*DIRECTIONS*:
Across the entries below, work out how many lines contain "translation". Respond with the number and no other text.

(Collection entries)

= = = = = = =

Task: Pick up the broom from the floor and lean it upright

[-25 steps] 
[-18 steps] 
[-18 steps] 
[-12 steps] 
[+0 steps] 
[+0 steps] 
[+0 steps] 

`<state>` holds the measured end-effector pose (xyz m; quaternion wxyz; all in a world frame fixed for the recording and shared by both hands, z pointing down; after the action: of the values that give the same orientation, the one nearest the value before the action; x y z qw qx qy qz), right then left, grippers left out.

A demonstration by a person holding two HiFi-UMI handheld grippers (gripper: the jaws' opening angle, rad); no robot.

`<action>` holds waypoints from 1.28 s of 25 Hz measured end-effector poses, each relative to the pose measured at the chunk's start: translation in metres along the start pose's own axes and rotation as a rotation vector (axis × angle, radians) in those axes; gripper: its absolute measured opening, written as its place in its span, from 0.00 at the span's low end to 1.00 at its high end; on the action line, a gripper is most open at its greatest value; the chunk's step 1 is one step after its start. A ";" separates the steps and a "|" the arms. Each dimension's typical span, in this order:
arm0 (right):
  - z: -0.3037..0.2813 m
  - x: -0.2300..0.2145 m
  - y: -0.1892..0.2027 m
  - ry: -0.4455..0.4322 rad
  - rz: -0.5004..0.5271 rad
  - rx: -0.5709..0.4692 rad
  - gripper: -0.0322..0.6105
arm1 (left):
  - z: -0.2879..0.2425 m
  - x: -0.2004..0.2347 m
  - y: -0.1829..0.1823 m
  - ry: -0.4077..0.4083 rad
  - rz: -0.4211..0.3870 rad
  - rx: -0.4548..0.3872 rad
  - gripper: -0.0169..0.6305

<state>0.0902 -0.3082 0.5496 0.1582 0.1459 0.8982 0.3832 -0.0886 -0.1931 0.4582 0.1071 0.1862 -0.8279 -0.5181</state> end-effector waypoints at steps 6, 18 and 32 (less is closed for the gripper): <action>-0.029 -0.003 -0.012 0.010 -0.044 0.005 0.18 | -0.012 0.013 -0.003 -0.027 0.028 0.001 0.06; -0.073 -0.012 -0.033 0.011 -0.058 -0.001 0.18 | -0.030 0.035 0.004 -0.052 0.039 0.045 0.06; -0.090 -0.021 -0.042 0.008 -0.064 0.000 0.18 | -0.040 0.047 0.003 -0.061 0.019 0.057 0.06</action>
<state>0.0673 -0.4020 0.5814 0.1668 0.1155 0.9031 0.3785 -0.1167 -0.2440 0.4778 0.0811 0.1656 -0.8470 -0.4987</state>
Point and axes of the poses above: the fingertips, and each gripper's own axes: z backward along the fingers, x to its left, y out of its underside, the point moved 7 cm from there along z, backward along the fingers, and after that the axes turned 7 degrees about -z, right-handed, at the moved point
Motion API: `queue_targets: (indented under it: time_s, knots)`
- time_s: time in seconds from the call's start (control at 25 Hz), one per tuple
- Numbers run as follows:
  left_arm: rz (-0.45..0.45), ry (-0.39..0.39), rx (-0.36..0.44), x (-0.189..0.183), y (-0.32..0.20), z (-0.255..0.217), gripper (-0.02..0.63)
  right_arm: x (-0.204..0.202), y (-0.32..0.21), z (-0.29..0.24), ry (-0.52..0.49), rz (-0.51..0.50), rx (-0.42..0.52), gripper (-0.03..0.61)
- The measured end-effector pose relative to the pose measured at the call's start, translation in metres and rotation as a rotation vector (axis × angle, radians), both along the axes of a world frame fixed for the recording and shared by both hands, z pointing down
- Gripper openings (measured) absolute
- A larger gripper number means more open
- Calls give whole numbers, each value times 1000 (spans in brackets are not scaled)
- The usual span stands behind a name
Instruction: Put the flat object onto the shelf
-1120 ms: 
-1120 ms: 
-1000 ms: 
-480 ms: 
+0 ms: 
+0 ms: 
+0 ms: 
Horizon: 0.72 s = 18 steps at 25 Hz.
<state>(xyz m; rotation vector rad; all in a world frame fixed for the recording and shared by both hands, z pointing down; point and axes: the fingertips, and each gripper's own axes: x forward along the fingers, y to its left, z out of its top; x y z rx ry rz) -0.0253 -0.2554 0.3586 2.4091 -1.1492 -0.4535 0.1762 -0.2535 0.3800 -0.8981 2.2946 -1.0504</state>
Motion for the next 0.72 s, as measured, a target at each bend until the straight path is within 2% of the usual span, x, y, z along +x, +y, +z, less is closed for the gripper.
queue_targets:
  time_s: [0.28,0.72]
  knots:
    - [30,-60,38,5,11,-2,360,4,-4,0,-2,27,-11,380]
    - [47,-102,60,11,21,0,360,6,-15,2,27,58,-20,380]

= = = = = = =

*REPLY*:
2